Já os dados globais do Eurostat mostram que na Europa a maioria das “vítimas identificadas e presumidas” são do sexo feminino (80%). A socióloga, especialista em prostituição, diz que é necessário, neste campo, trazer para o debate os interlocutores ligados à prostituição e à indústria do sexo e admite que haja uma sub-representação das denúncias.

Muitas voltam a ser vítimas de novo

Segundo Mara Clemente, além de ser necessário garantir “que as pessoas traficadas têm acesso aos direitos previstos”, é preciso garantir também que as condições para as quais voltam, depois de “resgatadas”, não sejam igualmente as de vulnerabilidade a que estavam antes expostas, pois é reportado que muitas voltam a ser vítimas.

O tráfico de seres humanos para diversos fins, como a exploração laboral, foi constituído como crime específico na lei portuguesa apenas em 2007 (até lá era apenas para exploração sexual). 

Nos dados que a investigadora recolheu no Observatório do Tráfico de Seres Humanos (OTSH), os 1110 indivíduos sinalizados incluem diferentes situações: casos em que as autoridades suspeitam que há indícios dessas pessoas terem sido traficadas (num total de 368); vítimas “confirmadas” pela polícia (282) e vítimas “não confirmadas”, ou seja, casos em que não se chegou a provar ter havido tráfico (460). O facto de não serem confirmadas pode significar que elas partiram para os seus países, que desistiram de queixas ou que voltaram às redes.
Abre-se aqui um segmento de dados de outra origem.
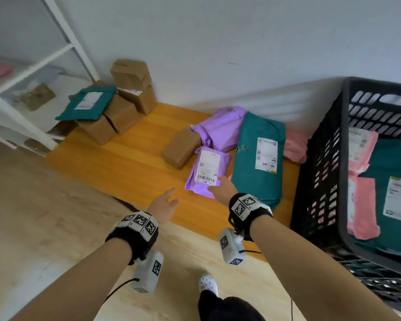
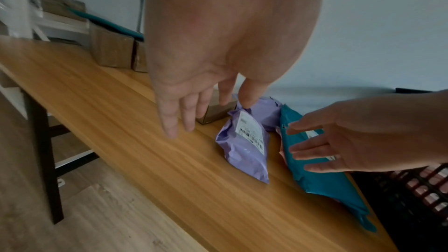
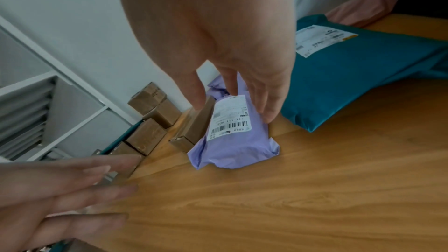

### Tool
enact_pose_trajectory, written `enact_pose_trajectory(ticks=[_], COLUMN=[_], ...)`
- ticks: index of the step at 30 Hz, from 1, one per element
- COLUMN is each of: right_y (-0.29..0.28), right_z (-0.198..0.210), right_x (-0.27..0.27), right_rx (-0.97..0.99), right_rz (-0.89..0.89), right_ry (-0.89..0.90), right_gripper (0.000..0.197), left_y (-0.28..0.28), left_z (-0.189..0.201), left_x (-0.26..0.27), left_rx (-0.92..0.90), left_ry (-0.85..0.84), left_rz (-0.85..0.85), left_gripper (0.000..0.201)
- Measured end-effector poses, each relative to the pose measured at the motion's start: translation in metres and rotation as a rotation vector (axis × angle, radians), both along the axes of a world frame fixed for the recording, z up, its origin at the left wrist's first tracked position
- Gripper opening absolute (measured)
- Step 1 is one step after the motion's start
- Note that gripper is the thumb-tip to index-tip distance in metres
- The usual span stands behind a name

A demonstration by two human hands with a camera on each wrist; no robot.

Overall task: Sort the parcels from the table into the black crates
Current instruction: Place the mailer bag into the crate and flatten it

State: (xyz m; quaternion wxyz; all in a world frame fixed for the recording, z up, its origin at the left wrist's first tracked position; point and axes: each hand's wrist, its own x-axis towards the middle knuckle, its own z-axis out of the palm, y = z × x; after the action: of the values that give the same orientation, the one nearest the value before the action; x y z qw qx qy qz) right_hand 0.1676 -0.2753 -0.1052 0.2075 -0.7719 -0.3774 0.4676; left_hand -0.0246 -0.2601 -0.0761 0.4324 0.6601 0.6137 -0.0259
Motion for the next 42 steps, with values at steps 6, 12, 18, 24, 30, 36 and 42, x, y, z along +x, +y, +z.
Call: enact_pose_trajectory(ticks=[6,12,18,24,30,36,42], right_y=[0.017,0.038,0.052,0.065,0.077,0.092,0.088], right_z=[-0.019,-0.056,-0.050,-0.047,-0.046,-0.045,-0.030], right_x=[0.001,-0.012,-0.031,-0.050,-0.064,-0.074,-0.073], right_rx=[-0.091,-0.112,-0.189,-0.279,-0.324,-0.379,-0.454], right_rz=[-0.130,-0.279,-0.449,-0.527,-0.626,-0.650,-0.573], right_ry=[0.020,0.069,0.082,0.000,-0.060,-0.157,-0.258], right_gripper=[0.050,0.074,0.094,0.108,0.118,0.106,0.097], left_y=[0.040,0.075,0.125,0.155,0.167,0.185,0.204], left_z=[-0.016,-0.035,-0.043,-0.056,-0.059,-0.060,-0.039], left_x=[0.008,0.014,0.019,0.015,0.014,0.010,0.016], left_rx=[-0.044,-0.094,-0.190,-0.269,-0.313,-0.320,-0.200], left_ry=[-0.018,-0.101,-0.083,-0.092,-0.143,-0.170,-0.179], left_rz=[-0.074,-0.207,-0.336,-0.430,-0.519,-0.539,-0.629], left_gripper=[0.050,0.048,0.049,0.048,0.045,0.042,0.038])
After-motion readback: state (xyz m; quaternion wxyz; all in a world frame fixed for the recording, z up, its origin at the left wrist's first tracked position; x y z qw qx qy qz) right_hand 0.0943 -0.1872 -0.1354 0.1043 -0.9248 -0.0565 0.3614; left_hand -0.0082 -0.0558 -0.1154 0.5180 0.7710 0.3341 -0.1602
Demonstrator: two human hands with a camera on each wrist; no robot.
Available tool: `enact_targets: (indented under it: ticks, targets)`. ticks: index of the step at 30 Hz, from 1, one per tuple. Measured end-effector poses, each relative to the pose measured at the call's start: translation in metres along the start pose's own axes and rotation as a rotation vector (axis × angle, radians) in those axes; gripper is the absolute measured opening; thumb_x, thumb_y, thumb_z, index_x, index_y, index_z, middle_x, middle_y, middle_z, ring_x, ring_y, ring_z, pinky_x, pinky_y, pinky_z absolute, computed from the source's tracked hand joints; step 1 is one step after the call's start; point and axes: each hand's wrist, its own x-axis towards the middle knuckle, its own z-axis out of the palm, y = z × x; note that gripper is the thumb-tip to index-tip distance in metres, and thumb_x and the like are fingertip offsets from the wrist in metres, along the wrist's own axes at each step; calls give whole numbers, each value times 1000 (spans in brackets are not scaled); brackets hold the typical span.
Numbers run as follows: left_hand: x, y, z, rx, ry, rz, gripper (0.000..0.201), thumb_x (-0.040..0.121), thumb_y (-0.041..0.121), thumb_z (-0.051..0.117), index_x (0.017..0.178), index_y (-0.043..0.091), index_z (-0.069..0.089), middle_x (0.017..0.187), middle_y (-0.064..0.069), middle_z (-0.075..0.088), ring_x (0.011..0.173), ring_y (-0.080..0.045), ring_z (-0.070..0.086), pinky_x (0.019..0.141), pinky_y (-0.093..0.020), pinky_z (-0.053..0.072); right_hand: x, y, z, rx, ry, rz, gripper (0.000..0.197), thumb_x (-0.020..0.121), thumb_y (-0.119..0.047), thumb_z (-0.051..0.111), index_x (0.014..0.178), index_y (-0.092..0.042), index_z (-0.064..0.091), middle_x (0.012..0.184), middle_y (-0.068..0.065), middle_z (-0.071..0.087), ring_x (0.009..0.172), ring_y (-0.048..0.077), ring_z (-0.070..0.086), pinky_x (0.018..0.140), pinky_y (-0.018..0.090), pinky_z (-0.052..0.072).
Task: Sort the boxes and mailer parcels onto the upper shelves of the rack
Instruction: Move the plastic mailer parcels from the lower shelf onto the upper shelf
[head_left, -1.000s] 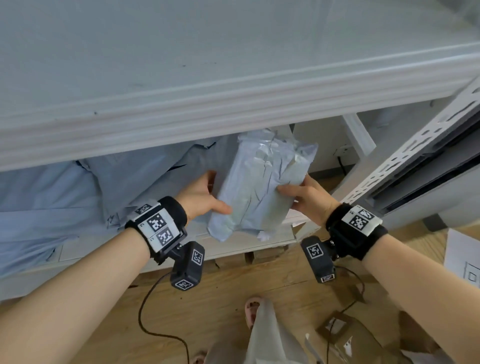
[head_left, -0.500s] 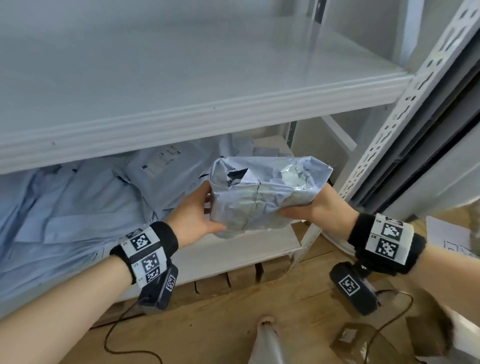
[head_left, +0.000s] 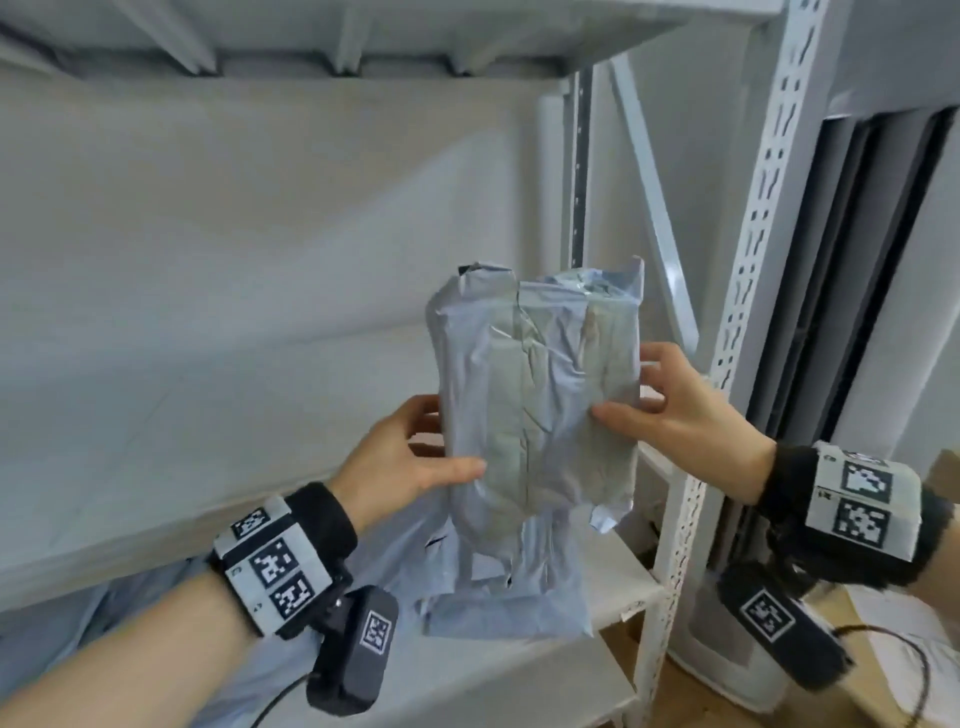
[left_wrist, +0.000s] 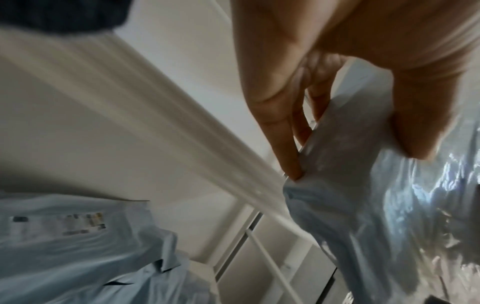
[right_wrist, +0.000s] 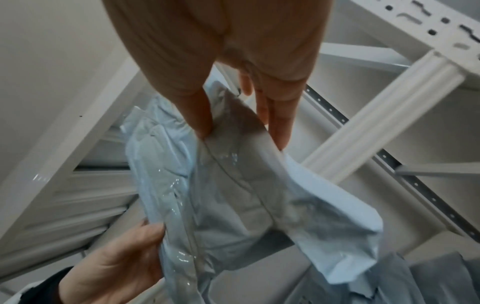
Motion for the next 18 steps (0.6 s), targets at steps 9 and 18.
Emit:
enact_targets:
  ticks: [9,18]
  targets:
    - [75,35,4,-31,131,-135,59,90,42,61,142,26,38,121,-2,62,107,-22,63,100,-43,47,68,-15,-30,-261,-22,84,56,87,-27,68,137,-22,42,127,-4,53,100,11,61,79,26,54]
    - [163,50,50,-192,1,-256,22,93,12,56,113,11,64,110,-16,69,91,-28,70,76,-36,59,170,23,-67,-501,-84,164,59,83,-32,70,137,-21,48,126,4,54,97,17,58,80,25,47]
De acordo com outro estudo, Tráfico de pessoas e tramitação criminal, coordenado por Marlene Matos e Ângela Maia, publicado pela Comissão para a Cidadania e Igualdade de Género, as condenações por tráfico são reduzidas. Entre 2007 e 2010, 16% dos 132 países analisados pelo Global Report on Trafficking in Persons não reportaram qualquer condenação.

A maior parte dos indivíduos condenados por tráfico de pessoas são cidadãos do país em que foram condenados (64%) e 22% estrangeiros.